# INSTRUCTIONS TO FOLLOW
The number of lines with the string "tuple" in the listing below is all that should be reported.

[PROVIDED INFORMATION Boundary: Start]

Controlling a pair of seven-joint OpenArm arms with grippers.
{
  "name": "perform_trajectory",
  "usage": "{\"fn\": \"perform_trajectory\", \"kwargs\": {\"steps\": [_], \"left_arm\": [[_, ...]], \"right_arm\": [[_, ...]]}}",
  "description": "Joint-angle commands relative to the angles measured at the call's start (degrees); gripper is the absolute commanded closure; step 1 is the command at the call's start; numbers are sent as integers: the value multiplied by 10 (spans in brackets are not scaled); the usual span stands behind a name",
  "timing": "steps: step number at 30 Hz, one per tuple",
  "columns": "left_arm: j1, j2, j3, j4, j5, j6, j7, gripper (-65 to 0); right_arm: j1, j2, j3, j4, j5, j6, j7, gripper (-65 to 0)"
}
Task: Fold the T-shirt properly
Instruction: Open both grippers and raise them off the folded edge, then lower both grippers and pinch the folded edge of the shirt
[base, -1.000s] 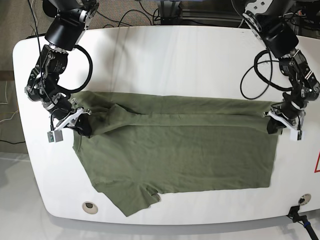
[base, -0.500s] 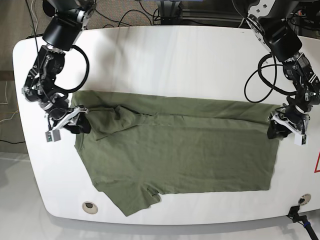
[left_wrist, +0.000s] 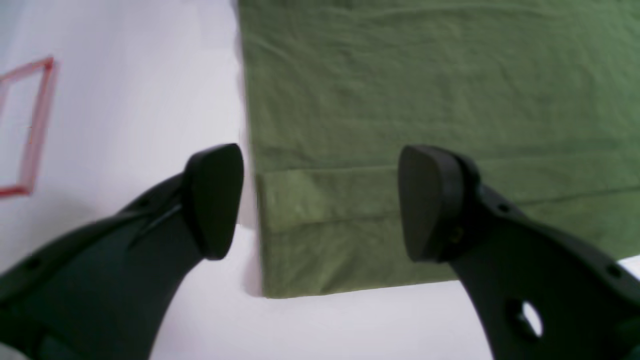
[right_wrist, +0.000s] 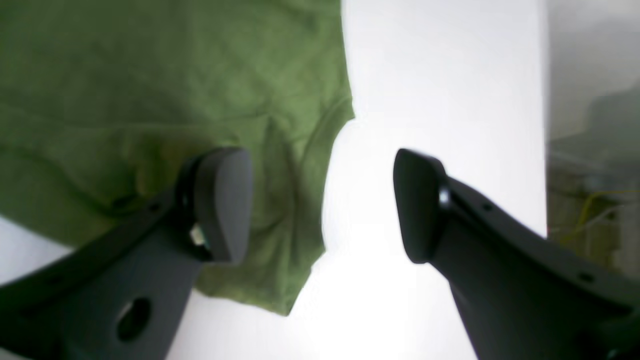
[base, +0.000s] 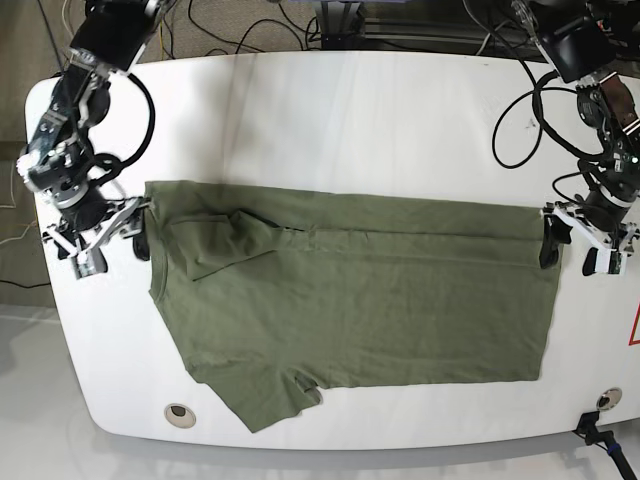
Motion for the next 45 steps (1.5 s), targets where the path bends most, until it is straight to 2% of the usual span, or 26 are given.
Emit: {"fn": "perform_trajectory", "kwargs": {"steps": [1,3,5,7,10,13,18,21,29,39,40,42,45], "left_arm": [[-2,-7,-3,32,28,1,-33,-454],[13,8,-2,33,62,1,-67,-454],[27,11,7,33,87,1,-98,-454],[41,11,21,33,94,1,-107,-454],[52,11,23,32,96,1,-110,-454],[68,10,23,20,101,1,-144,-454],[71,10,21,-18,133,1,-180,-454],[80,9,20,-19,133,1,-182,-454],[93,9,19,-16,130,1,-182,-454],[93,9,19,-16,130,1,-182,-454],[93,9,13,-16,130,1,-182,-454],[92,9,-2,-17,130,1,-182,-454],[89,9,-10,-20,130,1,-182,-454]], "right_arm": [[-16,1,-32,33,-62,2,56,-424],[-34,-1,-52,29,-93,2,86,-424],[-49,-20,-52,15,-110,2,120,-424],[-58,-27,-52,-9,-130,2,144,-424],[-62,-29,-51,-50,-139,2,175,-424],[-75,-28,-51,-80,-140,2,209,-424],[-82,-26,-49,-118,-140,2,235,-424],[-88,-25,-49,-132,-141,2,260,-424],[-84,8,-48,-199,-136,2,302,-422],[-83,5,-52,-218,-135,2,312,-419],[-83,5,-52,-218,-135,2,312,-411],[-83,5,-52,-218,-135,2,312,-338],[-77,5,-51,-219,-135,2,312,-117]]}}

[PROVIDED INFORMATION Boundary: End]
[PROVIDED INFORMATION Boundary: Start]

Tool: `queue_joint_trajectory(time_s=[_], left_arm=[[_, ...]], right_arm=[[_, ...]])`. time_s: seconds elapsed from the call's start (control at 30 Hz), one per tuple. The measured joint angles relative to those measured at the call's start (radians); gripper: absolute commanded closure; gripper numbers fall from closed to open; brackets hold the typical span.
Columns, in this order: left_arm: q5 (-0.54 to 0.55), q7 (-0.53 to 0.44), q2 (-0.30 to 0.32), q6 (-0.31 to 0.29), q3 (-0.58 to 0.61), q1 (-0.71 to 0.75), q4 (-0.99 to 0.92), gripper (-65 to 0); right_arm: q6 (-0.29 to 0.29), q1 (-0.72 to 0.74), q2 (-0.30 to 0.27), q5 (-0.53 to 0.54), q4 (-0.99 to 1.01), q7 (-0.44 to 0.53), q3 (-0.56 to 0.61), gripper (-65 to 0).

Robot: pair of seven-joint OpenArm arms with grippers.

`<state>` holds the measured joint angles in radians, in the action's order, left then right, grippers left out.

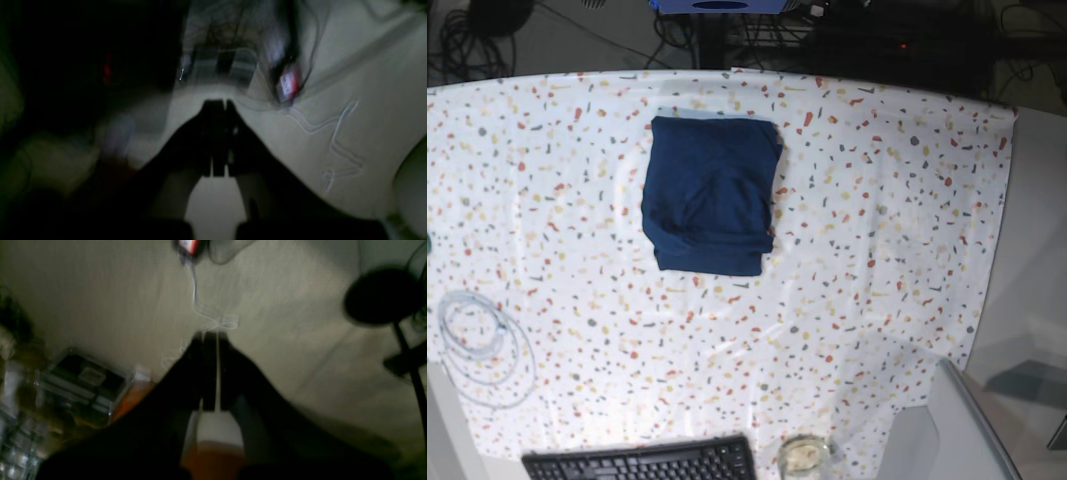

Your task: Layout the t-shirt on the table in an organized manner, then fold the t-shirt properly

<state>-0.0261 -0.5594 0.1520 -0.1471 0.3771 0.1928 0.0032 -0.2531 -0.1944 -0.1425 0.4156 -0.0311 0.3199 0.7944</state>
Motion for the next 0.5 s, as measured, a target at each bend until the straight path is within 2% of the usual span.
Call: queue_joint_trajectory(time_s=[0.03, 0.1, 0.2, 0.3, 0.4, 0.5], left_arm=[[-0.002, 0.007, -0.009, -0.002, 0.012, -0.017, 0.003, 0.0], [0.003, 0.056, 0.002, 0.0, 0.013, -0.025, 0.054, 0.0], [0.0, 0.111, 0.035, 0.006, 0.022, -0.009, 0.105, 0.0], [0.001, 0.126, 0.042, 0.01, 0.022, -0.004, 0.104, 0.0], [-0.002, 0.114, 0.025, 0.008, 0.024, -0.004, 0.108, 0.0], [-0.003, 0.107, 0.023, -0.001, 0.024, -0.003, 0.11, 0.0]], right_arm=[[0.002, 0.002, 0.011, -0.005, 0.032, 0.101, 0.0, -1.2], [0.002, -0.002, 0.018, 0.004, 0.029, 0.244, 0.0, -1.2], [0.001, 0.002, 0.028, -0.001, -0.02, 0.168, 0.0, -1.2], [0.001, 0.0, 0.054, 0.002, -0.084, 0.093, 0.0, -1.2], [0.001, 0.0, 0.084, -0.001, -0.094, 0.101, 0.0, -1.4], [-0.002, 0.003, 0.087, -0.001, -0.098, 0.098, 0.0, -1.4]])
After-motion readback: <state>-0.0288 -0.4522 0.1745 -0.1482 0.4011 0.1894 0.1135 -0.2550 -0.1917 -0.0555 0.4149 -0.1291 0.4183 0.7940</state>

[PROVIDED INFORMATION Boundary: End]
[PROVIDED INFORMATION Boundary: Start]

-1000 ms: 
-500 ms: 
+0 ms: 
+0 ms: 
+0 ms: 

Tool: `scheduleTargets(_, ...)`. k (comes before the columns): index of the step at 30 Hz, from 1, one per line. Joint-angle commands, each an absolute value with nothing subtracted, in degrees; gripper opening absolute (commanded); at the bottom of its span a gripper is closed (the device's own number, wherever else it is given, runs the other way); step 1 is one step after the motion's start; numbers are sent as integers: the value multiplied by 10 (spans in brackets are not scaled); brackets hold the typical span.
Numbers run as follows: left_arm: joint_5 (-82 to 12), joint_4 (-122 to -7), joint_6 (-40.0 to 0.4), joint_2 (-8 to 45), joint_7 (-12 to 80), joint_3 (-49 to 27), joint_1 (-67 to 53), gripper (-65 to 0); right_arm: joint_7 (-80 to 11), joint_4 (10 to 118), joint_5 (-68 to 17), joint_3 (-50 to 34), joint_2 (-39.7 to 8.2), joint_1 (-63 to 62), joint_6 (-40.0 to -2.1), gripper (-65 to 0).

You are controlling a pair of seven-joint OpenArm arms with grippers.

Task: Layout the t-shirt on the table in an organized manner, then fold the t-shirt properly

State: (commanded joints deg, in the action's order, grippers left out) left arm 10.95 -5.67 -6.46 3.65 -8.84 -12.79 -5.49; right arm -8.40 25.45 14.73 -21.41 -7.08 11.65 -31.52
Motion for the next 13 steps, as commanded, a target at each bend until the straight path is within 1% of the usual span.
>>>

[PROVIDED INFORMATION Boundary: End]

# WRITTEN ANSWER
2